EXERCISE DESCRIPTION -
Find the string "blue" in the listing and report every line that has it.

INPUT FOR THIS TASK -

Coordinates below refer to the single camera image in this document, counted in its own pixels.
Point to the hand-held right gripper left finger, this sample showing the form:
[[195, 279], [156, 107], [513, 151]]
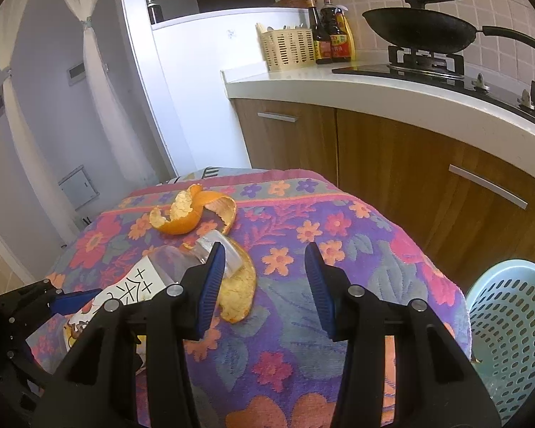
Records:
[[212, 287]]

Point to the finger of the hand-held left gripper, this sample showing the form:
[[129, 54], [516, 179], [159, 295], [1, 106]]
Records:
[[76, 298]]

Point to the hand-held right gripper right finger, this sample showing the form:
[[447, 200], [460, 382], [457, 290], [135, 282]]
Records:
[[321, 292]]

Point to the clear tea bottle white label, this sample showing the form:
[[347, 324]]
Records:
[[160, 272]]

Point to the curled orange peel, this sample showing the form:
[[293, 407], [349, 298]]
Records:
[[187, 218]]

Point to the light blue perforated basket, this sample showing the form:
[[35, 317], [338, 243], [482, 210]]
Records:
[[517, 321]]

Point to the floral purple cloth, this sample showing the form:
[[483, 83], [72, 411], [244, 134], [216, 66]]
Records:
[[285, 365]]

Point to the white printed cloth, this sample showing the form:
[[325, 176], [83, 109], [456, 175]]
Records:
[[214, 172]]

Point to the wide wooden cabinet door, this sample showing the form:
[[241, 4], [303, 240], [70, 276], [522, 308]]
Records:
[[428, 214]]

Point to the narrow wooden cabinet door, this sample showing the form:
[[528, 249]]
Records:
[[290, 147]]

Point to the white tied curtain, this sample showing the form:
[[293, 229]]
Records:
[[111, 98]]

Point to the black glass gas stove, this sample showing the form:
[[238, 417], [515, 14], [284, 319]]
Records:
[[365, 71]]

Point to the dark soy sauce bottle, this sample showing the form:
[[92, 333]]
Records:
[[322, 49]]

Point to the beige woven utensil basket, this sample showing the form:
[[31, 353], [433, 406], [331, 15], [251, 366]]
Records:
[[287, 51]]

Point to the dark sauce bottles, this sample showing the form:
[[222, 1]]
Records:
[[340, 47]]

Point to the yellow bottle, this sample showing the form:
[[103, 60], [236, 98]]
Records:
[[350, 31]]

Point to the black wok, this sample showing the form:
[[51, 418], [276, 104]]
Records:
[[419, 31]]

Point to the brown wooden tray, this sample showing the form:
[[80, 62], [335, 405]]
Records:
[[296, 3]]

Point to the grey wall panel box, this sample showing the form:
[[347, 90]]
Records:
[[78, 187]]

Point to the white wall vent plate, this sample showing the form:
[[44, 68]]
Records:
[[76, 74]]

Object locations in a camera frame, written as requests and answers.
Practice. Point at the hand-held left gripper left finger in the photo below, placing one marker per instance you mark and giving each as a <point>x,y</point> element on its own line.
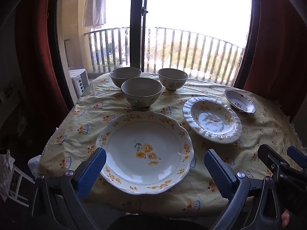
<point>92,172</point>

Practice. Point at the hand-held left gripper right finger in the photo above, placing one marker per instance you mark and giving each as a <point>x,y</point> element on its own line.
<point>217,170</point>

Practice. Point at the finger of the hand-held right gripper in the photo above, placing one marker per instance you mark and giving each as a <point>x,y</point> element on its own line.
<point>296,155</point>
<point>268,155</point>

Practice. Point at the ruffled rim floral plate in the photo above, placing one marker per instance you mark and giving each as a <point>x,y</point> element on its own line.
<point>213,122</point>

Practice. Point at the small red-lined white plate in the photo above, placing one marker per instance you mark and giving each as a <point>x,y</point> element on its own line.
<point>239,100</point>

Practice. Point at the large yellow floral plate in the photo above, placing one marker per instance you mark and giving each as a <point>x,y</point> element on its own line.
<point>144,134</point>

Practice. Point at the floral ceramic bowl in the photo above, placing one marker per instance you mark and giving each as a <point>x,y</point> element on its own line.
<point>172,81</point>
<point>124,76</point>
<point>141,93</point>

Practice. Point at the person's right hand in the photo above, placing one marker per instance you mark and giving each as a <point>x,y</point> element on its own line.
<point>286,220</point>

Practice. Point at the yellow printed tablecloth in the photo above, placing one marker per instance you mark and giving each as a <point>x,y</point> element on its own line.
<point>79,124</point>

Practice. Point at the white plastic bag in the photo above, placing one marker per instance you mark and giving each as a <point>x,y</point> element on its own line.
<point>34,165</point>
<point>6,170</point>

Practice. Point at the white air conditioner unit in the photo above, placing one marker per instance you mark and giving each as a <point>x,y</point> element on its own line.
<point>78,81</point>

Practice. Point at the red curtain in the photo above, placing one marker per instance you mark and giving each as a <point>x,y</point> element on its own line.
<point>36,64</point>
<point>275,52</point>

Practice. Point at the balcony railing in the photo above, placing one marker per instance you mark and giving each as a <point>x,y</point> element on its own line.
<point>182,32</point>

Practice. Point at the hanging pale cloth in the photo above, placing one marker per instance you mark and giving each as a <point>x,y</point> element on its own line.
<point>94,4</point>

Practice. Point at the black sliding door frame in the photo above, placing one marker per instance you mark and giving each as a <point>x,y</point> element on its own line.
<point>136,28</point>

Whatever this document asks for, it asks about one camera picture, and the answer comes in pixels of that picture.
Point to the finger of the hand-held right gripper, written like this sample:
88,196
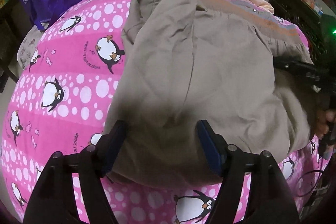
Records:
296,65
319,81

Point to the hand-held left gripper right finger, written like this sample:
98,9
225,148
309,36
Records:
210,145

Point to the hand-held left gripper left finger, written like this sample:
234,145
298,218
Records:
111,145

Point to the beige padded jacket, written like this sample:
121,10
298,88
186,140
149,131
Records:
199,71

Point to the person's right hand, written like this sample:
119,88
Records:
323,124

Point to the dark wooden cabinet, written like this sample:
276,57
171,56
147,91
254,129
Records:
294,16

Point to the pink penguin print blanket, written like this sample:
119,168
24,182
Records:
71,77

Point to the dark wooden table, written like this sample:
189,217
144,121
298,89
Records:
8,43

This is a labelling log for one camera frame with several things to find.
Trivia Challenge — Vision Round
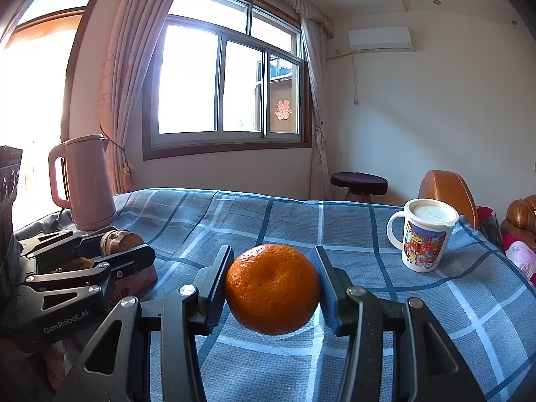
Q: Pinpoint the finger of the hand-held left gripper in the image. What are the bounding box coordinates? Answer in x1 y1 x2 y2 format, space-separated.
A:
23 243 156 298
17 227 120 260

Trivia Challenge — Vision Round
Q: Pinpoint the large orange mandarin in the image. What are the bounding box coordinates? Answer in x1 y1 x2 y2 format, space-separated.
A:
225 244 322 336

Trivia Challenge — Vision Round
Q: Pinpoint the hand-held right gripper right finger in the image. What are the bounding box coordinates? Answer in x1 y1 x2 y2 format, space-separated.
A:
314 245 486 402

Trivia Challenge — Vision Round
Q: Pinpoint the white mug lid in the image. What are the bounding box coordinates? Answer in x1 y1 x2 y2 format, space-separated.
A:
404 198 459 229

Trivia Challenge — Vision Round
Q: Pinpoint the brown leather armchair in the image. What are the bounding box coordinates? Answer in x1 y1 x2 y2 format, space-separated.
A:
418 170 480 231

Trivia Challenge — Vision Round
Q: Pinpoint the pink electric kettle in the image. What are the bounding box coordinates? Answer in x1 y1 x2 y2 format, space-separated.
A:
48 134 118 231

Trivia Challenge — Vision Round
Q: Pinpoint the blue plaid tablecloth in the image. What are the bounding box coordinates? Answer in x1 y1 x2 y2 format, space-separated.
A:
12 188 536 402

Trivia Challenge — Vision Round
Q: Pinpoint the pink floral pillow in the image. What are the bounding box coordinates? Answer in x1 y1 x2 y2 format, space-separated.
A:
502 233 536 287

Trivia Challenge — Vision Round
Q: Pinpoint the round dark stool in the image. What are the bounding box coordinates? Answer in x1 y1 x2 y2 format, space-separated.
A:
330 172 389 202

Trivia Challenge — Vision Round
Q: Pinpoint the sliding glass window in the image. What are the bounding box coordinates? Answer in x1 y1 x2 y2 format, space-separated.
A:
142 0 313 160

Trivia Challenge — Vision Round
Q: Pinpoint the red paper window decal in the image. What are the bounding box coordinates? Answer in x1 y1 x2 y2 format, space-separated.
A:
274 99 294 121

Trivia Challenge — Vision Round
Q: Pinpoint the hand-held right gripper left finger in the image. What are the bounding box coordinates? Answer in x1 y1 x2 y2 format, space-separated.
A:
54 245 235 402

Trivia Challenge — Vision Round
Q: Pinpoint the white wall cable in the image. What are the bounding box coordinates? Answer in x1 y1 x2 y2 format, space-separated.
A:
351 50 361 105

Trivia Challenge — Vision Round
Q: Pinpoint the white wall air conditioner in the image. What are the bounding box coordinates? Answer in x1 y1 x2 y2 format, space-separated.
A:
348 26 415 53

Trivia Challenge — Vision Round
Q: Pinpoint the white cartoon print mug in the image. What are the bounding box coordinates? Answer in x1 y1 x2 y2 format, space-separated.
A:
386 198 459 274

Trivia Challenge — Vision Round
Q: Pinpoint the pink patterned curtain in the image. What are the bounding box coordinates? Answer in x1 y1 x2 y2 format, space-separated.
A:
98 0 185 195

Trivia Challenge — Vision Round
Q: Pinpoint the pale narrow curtain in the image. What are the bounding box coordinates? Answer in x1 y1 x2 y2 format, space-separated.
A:
299 12 333 199

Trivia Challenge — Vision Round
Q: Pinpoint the brown wooden door frame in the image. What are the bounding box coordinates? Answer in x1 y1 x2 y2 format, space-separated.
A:
0 4 105 227

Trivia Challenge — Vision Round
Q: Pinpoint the brown leather sofa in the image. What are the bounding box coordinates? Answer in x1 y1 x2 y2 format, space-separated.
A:
500 195 536 239

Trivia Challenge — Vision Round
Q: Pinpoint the frilled curtain valance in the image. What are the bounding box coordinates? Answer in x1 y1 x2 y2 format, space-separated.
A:
184 0 336 38

SOLUTION FOR THIS TASK -
Point to the light blue perforated basket, this sample showing the form:
Q: Pinpoint the blue plaid tablecloth in the image. What are the bounding box coordinates? Answer in x1 y1 x2 y2 format, space-separated.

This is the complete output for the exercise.